J’ai rencontré les krumpers français alors qu’une amie tournait un documentaire à leur sujet. Je connaissais le Krump un peu comme tout le monde après avoir vu le film RIZE de David LaChapelle. J’ignorais qu’il y avait des krumpers à Paris. La rencontre s’est faite naturellement et le courant est vite passé.
Le Krump est une danse née dans les années 90 à Los Angeles lors des emeutes et tensions raciales. C’est une façon d’extérioriser la violence par la danse. Est-ce-que ce mouvement est toujours vivant en 2017 ?
Oui, plus que jamais. Le Krump prend une extension internationale.
Dans « Eloge du Puissant Royaume », j’ ai integré le krump dans un spectacle de danse contemporaine.

Dimanche soir, vos danseurs ont donné un atelier original de Krump pour les adultes. Toute cette semaine, vos krumpers sont en atelier avec des collégiens et lycéens du Lycée Français International Aflec et du Lycée Français Georges Pompidou. Qu’allez-vous leur enseigner ?
Toujours une approche adaptée au niveau des participants. Notre souci est de parvenir à intégrer tout le monde et faire en sorte que chacun se sente à l’aise et puisse approcher cette façon de danser qui demande énergie et implication tout en ayant une base technique aisément accessible pour les débutants.
Les ateliers sont toujours de bons moments de partage et de joie de danser.
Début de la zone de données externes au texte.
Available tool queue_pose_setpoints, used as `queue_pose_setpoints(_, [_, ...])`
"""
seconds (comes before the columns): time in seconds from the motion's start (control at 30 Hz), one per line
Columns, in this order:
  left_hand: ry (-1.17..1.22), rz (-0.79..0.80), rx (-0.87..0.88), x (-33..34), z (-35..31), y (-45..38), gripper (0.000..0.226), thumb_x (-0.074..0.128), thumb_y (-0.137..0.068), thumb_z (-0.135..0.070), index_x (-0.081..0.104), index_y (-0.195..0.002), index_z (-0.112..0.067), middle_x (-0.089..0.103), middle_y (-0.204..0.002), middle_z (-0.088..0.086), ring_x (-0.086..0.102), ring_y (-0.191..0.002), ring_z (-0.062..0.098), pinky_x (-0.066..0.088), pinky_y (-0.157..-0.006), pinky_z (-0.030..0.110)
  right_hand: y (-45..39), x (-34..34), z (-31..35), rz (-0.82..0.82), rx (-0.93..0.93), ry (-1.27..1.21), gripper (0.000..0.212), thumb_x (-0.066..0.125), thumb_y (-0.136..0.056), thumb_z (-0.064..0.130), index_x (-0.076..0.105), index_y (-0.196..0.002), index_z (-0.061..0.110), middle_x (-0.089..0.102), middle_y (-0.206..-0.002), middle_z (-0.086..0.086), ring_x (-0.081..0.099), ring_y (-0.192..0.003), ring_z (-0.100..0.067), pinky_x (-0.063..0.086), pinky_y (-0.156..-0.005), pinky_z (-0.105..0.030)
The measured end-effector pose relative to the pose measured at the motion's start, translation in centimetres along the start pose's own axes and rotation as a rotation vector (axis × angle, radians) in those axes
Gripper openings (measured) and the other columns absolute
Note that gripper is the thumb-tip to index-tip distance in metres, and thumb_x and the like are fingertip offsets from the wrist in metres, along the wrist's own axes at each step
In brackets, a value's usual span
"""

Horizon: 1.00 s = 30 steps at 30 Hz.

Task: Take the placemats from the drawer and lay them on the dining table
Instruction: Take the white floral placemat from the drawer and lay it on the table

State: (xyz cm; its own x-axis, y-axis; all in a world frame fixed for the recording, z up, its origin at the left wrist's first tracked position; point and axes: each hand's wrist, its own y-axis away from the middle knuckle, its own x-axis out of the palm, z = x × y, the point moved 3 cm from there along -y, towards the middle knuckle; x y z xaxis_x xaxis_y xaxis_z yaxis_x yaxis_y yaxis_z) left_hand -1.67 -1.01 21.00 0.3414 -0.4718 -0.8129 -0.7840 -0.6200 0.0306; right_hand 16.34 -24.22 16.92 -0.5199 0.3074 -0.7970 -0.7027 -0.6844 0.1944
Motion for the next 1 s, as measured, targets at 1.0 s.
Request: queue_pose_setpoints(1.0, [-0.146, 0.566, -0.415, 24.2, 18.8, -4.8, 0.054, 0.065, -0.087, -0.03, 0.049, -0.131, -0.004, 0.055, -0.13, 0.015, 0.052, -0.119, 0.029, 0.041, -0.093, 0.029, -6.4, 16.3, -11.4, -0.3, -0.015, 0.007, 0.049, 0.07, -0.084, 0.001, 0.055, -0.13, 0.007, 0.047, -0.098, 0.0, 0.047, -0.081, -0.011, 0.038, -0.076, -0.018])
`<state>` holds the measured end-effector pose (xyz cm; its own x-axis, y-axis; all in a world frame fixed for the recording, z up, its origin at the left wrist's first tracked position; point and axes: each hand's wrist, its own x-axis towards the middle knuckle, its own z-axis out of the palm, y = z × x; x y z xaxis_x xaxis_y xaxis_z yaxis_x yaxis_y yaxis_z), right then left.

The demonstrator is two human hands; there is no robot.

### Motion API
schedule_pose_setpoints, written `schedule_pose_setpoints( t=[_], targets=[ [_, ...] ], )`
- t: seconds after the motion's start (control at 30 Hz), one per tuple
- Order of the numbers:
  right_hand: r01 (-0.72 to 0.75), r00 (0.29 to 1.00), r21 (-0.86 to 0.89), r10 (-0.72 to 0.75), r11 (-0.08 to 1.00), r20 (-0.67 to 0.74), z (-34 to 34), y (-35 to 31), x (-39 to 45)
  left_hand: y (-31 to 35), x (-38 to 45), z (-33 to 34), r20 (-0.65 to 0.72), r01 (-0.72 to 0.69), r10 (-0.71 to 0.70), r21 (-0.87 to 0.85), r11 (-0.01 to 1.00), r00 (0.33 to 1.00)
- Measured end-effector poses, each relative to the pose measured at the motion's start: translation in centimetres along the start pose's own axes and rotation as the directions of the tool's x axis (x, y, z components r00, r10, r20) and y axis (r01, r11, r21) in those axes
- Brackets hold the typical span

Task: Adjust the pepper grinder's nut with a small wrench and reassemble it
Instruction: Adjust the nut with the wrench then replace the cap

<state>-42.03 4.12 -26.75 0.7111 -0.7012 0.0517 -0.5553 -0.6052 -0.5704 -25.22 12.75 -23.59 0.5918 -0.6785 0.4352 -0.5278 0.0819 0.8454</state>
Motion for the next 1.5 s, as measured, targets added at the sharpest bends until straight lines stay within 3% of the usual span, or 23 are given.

L’Alliance française de Dubaï présente en exclusivité "à l’Étranger - Portraits de danseurs", un tour du monde au cours duquel vous retrouvez les danseurs ayant marqué votre carrière. Ces portraits dansés sont une nouvelle étape dans votre parcours ?
Regarder ou filmer la danse ne donne pas toujours, et c’est un paradoxe, accès au danseur lui même. Sur scène, il s’efface devant le caractère qu’il incarne. C’est le signe de son talent. Réaliser ce film a été pour moi le moyen de retrouver un certain nombre de danseurs remarquables avec lesquels j’ai eu la chance de travailler, de leur rendre hommage et de permettre au spectateur de découvrir, au delà de leur don évident, le caractère exceptionnel de leur personnalité, la profondeur de leur âme sensible.

C’est votre première visite aux Emirats Arabes Unis ? De loin, qu’est-ce-que Dubaï pour vous ?
La toute première et j’ai hâte de découvrir Dubaï, loin des clichés. La ville a l’air fantastique, improbable. Je suis curieux d’en connaître les habitants et leur façon de vivre.

Né de mère française et de père algérien, vous vous définissez comme fils de la Méditerranée. Que pensez-vous des replis identitaires actuels en Europe, aux Etats-Unis ?
Comme beaucoup, cela m’attriste. Je pense que nous avons beaucoup plus à gagner en faisant l’effort de nous ouvrir et d’aller vers l’autre. Je veux croire que les replis identitaires auxquels nous assistons aujourd’hui constituent une forme négative de réaction apeurée face à une évolution historique de fond qui voit le brassage des peuples et leur rapprochement.

Après Dubai, quels sont les nouveaux horizons qui se profilent pour Heddy Maalem et pour la compagnie de danse ?
Je continue mon travail artistique de manière plus indépendante. Comme vous le constatez, l’image m’intéresse beaucoup. Je m’emploie aussi à faire évoluer ma structure afin de pouvoir transmettre l’expérience accumulée tout au long des années mais aussi de repérer et aider de jeunes talents.